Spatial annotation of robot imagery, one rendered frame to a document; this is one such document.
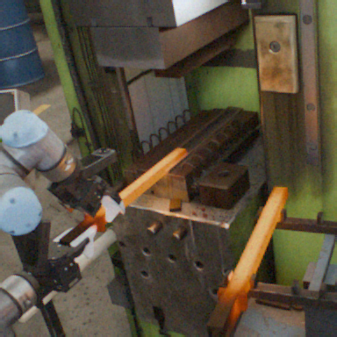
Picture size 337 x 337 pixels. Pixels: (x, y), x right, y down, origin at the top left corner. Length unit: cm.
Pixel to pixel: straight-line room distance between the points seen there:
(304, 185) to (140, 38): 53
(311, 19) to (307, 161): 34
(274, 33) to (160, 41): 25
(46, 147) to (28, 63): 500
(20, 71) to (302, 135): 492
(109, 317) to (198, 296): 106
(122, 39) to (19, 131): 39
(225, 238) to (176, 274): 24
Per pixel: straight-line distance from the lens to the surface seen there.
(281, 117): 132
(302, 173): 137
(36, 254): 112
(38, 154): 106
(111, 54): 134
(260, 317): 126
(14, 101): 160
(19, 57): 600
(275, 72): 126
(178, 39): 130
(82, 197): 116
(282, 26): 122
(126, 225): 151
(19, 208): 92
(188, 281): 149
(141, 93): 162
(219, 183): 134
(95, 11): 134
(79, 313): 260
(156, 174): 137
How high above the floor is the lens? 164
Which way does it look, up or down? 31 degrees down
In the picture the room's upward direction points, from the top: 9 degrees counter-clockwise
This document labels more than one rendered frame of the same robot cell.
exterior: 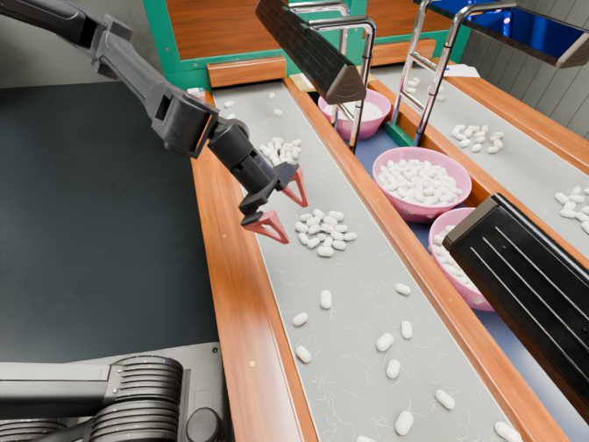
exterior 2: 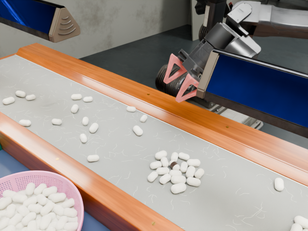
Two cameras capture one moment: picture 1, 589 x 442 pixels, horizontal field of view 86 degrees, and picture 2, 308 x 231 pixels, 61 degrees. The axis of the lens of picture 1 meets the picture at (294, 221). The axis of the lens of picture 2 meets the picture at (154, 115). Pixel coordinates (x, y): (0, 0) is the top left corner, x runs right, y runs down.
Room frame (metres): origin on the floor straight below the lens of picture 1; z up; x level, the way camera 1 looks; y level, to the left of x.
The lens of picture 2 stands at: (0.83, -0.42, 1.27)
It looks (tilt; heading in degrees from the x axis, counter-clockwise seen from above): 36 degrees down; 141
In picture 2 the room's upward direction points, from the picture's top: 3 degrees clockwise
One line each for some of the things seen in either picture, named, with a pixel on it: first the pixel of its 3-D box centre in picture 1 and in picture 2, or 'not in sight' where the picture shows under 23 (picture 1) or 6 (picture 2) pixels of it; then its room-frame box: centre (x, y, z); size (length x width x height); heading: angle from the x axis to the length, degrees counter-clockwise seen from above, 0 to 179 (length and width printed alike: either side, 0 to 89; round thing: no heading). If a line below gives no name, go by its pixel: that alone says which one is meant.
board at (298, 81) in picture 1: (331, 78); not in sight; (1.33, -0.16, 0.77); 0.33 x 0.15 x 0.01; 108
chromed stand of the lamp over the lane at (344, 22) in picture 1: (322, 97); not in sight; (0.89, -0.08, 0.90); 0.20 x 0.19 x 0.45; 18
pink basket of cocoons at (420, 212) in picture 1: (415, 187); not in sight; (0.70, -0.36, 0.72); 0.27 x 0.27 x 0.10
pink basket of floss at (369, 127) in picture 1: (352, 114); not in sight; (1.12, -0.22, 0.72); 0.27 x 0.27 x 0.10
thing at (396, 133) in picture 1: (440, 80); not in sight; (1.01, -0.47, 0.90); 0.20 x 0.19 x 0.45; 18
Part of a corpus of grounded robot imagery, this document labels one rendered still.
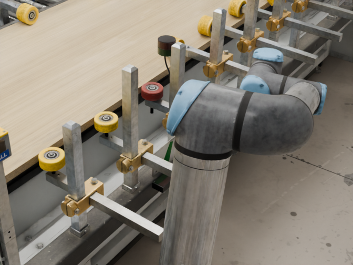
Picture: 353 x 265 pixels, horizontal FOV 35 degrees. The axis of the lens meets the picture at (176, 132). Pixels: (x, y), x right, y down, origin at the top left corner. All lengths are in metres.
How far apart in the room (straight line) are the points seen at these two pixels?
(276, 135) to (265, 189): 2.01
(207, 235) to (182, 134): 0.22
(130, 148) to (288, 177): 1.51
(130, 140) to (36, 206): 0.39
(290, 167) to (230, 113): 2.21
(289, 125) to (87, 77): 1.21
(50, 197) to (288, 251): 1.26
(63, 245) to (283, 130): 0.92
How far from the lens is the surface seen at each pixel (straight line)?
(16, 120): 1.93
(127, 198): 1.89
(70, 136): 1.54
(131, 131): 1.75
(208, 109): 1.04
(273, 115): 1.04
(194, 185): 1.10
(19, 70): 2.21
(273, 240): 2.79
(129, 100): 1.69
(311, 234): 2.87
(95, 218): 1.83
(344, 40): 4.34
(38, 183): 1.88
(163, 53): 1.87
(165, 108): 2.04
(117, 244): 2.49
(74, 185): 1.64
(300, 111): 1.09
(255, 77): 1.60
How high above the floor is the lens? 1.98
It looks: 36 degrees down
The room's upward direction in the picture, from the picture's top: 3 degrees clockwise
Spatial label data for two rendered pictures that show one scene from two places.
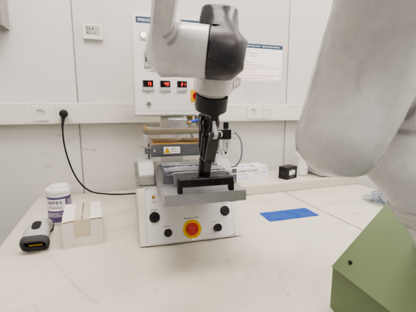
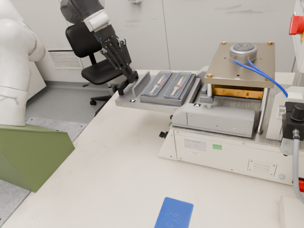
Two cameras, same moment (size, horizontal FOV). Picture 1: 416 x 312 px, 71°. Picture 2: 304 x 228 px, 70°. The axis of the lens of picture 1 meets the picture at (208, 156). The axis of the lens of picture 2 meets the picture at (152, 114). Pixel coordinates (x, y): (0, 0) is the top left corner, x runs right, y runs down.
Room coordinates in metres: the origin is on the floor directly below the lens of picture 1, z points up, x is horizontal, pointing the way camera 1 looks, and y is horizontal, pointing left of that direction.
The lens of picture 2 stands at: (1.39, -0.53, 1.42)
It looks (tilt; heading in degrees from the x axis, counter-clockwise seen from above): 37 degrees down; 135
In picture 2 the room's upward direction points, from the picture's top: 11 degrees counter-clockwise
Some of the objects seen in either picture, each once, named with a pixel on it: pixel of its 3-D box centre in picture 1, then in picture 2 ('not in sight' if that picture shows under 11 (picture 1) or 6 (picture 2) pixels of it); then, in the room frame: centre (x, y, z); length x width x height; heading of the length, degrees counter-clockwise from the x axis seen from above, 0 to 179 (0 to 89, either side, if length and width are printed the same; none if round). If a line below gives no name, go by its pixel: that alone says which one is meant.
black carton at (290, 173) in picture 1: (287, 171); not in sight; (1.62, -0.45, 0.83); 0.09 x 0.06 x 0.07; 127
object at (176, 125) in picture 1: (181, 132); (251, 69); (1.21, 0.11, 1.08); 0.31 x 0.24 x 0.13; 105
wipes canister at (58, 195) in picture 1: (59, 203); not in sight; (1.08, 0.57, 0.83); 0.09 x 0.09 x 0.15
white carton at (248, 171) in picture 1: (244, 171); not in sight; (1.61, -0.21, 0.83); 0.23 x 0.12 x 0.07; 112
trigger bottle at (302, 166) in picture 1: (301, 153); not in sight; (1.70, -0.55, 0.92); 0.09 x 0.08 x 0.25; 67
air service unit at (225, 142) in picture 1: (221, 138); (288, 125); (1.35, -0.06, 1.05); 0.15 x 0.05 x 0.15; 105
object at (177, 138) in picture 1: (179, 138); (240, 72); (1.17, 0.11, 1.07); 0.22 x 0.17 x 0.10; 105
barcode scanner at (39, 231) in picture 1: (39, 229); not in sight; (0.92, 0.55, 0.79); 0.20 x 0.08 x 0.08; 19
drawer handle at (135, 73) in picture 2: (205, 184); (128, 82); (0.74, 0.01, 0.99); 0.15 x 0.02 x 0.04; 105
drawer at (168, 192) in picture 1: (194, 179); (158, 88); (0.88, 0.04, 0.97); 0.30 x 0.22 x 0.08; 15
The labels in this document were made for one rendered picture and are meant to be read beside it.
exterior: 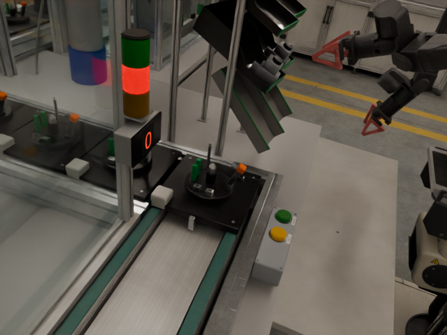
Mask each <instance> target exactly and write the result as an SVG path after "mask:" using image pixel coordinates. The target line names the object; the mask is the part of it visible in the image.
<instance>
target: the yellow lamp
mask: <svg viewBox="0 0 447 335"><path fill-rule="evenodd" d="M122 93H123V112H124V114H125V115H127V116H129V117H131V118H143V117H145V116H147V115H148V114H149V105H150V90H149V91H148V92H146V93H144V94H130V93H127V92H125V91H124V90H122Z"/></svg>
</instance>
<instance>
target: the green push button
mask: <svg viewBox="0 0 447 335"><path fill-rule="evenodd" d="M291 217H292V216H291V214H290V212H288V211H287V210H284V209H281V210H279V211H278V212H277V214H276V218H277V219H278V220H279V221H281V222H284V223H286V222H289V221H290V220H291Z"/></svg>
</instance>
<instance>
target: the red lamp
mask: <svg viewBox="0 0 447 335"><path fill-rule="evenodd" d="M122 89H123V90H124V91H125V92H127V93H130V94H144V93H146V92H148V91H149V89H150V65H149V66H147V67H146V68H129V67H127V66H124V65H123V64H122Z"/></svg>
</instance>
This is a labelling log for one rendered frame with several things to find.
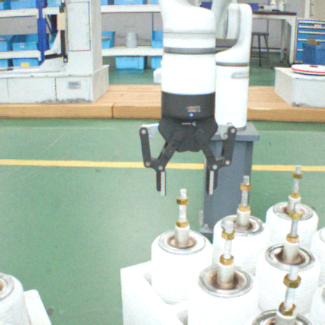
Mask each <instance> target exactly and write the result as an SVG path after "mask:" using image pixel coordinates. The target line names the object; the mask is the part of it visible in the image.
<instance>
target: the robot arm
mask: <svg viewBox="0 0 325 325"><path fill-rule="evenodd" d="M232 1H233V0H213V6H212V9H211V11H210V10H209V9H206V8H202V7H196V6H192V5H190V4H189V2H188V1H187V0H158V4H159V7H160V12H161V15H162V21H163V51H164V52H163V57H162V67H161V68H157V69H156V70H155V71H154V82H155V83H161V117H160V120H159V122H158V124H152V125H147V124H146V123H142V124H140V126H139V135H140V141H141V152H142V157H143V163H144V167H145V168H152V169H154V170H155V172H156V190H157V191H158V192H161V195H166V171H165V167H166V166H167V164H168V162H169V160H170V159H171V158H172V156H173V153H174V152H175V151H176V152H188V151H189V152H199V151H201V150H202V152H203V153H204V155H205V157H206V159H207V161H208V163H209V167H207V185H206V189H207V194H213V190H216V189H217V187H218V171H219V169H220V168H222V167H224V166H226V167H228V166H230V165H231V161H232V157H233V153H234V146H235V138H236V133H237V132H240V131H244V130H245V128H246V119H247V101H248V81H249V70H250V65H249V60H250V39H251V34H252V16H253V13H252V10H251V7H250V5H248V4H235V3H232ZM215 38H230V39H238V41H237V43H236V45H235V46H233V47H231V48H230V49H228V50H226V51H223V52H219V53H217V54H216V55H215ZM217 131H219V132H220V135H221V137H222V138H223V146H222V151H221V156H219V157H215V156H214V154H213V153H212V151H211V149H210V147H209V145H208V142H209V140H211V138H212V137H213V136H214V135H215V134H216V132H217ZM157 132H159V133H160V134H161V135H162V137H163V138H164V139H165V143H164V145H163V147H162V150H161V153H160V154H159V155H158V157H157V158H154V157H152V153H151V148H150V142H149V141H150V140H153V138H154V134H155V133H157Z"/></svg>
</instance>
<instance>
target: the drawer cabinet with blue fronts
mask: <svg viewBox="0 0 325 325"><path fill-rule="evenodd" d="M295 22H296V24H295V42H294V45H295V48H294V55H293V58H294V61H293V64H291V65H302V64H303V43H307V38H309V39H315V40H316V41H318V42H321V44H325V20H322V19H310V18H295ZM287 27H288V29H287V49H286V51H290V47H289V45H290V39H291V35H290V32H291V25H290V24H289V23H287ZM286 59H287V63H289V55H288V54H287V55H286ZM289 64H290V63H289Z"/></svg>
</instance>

*WORK REQUIRED*
Scan the listing above for the line that has "(276, 135) to (265, 189): 2.01", then copy exactly from that line through the line that has "Spatial label data".

*RESPONSE*
(276, 135) to (265, 189): 2.01
(207, 235) to (182, 134): 0.22
(130, 148) to (288, 177): 1.51
(130, 140) to (36, 206): 0.39
(290, 167) to (230, 113): 2.21
(289, 125) to (87, 77): 1.21
(50, 197) to (288, 251): 1.26
(63, 245) to (283, 130): 0.92
How far from the lens is the surface seen at each pixel (straight line)?
(16, 120): 1.93
(127, 198): 1.89
(70, 136): 1.54
(131, 131): 1.75
(208, 109): 1.04
(273, 115): 1.04
(194, 185): 1.10
(19, 70): 2.21
(273, 240): 2.79
(129, 100): 1.69
(311, 234): 2.87
(95, 218): 1.83
(344, 40): 4.34
(38, 183): 1.88
(163, 53): 1.87
(165, 108): 2.04
(117, 244): 2.49
(74, 185): 1.64
(300, 111): 1.09
(255, 77): 1.60
How high above the floor is the lens? 1.98
It looks: 36 degrees down
The room's upward direction in the picture, from the picture's top: 3 degrees clockwise
Spatial label data for two rendered pictures that show one scene from two places.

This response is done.